Here is my G34 (although, I have since taken the light off and I put a light on my SW99 and have the SW99 as my night stand gun. It's basically a clone of the P99, and I know the trigger better because I shoot it more often)


----------



## Glockamania® (Dec 21, 2006)

Nice one ship!


----------



## Shipwreck (Jan 26, 2006)

Thanks - at the time, I wanted 1 in green. Couldn't find one until 2 months AFTER I bought mine


----------



## jason0007 (Nov 21, 2006)

yes yes yes....omg..i was going berserk when i saw the same appearance on my new glock 19...i thought wtf?? i just bought it and there it was..a "scratch" or just a peel of the paint...i don't recall dropping it or otherwise but there it is..EXACTLY LIKE YOUR PIC..

so this is a normal thing??


----------



## Shipwreck (Jan 26, 2006)

jason0007 said:


> so this is a normal thing??


ALL semi autos with the tilt barrel design will wear at that point.


----------



## jason0007 (Nov 21, 2006)

thanks...that will settle me down for now.
i know guns are suppose to have dents and dings but i only shot this once and like you...i do care about the appearance of the gun


----------



## Shipwreck (Jan 26, 2006)

jason0007 said:


> thanks...that will settle me down for now.
> i know guns are suppose to have dents and dings but i only shot this once and like you...i do care about the appearance of the gun


Well, as I mentioned on the my 1st response to the thread up above, I too worry about the finish on my guns. But, U can protect the slide from scratches. The barrel - ain't nothin' U can do except not shoot the gun. It rubs against the slide as the gun functions. So, at those points, there will always be wear.


----------



## Glockamania® (Dec 21, 2006)

Or you can buy a new replacement barrel from Jarvis, instead of the chrome ones...so you don't have to look at the wear marks. :mrgreen:


----------



## Hevchev50 (Dec 24, 2006)

I have the G19 which I've had for 6 years and that particular wear is evident. The neat thing about these handguns is they're built to be really used a lot so the slight shiney look is no biggie. Though it may be off topic a little, how do you like your G35s and 34s? I was thinking of a G34 in the future and was wondering how it performs in the accuracy dept. with the longer barrel.


----------



## Shipwreck (Jan 26, 2006)

I like my G34 a lot. I find it to be very accurate. Now, everyone here knows what I will be saying next...
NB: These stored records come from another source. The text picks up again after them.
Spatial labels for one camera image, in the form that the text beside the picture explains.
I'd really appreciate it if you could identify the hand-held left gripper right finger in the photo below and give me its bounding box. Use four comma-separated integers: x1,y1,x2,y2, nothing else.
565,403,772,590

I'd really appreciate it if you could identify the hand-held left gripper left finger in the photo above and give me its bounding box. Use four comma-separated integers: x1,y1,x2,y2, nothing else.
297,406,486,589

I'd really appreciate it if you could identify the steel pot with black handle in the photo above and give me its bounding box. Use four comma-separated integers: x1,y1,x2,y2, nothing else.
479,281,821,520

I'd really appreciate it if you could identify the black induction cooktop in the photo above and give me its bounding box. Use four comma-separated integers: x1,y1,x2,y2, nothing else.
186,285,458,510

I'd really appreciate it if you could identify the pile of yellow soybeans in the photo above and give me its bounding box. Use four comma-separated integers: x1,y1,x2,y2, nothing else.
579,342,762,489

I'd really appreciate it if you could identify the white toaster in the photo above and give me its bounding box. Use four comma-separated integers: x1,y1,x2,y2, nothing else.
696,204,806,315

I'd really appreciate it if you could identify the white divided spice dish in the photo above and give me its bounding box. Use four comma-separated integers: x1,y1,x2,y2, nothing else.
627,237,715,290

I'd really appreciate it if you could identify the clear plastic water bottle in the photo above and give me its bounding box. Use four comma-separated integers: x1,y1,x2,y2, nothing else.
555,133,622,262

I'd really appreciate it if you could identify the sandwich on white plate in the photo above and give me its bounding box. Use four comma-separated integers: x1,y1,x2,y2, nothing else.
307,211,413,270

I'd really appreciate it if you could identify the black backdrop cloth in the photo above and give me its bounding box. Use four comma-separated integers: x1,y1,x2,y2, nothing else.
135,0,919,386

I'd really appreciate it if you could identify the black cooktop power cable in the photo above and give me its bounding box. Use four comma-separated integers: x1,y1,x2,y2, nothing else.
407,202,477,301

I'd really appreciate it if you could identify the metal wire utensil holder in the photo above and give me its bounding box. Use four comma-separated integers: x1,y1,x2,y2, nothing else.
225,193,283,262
I still shoot my P99 better, despite the G34 having the longer barrel and sight radius. But, I think it may be a fluke - that P99 design just works better for me than any other gun I shoot. It fits "me."


----------



## -gunut- (May 8, 2006)

As other have said it is normal. I have the same thing on my 1911 (before I switched to stainless bbl) and my HK's


----------



## Glockamania® (Dec 21, 2006)

Hevchev50 said:


> Though it may be off topic a little, how do you like your G35s and 34s? I was thinking of a G34 in the future and was wondering how it performs in the accuracy dept. with the longer barrel.


I love my G35. Before purchasing it, I tried out different Glocks: 17, 19, etc. but the 35 blew all of them away in terms of accuracy and balance. Because of the long slide and distance between the sights made it really easy on the eyes. The hole ontop of the slide helps even the wieght; even though it's long...it weighs the same as a G17 slide.

I'm a pretty tall guy and the gripping the gun was awesome. Go try it out!


----------



## fattsgalore (Jan 20, 2007)

What type of slide is that it looks perfect.


----------



## Shipwreck (Jan 26, 2006)

I think it may be some sort of target 22 slide...


----------



## HotRod9mm (Jan 11, 2007)

fattsgalore said:


> What type of slide is that it looks perfect.


The slide is a complete 22lr conversion from Avantage Arms or Ciener?

The spot on the barrel hood does not really wear much. It only removes the "black" finish. Below is one of my Glocks.


----------



## martial_field (Oct 16, 2006)

I cheated. My G34 and G35 are both all black. I just wish they were OD green so I used my desire for my avatar.


----------